[[ Supplied information open ]]
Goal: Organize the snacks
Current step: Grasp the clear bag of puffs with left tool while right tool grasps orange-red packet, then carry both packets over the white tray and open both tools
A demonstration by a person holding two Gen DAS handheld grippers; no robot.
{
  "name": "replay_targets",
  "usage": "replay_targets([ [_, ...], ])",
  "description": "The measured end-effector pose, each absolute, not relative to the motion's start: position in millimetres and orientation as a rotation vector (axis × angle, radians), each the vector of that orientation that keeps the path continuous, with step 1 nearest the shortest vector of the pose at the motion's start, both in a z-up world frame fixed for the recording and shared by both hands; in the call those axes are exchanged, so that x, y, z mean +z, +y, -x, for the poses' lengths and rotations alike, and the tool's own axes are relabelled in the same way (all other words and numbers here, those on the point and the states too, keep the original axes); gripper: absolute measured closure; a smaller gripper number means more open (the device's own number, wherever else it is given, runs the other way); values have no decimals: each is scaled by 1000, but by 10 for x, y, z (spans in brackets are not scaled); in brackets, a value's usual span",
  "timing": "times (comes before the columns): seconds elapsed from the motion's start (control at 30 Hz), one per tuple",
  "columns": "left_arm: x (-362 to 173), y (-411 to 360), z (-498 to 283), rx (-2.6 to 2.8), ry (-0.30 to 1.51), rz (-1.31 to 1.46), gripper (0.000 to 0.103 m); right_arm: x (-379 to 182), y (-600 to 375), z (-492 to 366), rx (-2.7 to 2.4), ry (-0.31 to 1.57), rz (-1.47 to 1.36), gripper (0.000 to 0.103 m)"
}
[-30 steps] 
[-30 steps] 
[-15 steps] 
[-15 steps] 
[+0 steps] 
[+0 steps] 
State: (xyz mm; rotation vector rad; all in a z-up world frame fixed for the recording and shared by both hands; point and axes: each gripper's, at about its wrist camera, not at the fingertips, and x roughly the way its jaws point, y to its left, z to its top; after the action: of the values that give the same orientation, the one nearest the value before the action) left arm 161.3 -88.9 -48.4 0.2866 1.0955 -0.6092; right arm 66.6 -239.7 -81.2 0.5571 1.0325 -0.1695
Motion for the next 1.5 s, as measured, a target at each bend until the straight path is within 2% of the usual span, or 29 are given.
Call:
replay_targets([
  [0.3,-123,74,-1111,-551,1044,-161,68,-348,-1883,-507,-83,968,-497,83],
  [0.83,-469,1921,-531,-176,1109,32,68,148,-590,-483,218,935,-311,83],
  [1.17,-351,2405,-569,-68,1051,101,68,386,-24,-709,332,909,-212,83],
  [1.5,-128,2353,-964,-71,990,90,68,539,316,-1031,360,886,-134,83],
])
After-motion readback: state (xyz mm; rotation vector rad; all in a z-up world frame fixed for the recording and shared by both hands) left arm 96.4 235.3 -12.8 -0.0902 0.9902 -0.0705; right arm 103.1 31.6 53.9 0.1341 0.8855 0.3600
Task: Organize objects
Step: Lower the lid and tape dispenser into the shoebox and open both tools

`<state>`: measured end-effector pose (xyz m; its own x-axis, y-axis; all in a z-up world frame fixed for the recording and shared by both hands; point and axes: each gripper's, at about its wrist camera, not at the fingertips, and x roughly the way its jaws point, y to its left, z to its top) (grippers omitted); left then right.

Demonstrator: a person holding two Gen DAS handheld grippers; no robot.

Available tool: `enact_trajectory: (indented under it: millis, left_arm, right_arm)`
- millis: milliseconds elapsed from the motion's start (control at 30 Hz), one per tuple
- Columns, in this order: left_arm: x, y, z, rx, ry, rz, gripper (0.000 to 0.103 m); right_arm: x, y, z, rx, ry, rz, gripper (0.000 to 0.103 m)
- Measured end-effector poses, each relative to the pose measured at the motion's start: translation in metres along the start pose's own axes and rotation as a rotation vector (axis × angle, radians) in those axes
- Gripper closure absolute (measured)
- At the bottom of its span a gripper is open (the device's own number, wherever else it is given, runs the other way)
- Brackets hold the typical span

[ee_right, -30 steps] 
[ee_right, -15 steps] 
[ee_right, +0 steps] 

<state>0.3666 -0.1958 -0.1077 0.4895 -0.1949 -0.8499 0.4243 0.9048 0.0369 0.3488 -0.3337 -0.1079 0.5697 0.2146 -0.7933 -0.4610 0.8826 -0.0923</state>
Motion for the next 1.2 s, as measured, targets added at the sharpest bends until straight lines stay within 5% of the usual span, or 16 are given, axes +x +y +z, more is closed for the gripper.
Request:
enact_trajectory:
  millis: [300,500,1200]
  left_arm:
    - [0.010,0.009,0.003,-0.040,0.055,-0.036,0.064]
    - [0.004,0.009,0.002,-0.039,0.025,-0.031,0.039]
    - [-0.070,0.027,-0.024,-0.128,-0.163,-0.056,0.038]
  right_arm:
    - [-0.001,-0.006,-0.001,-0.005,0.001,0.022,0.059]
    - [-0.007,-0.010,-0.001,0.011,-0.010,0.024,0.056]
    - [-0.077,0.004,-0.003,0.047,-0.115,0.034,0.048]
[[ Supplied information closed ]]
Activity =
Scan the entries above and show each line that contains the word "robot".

Result =
A demonstration by a person holding two Gen DAS handheld grippers; no robot.
Demonstrator: a person holding two Gen DAS handheld grippers; no robot.

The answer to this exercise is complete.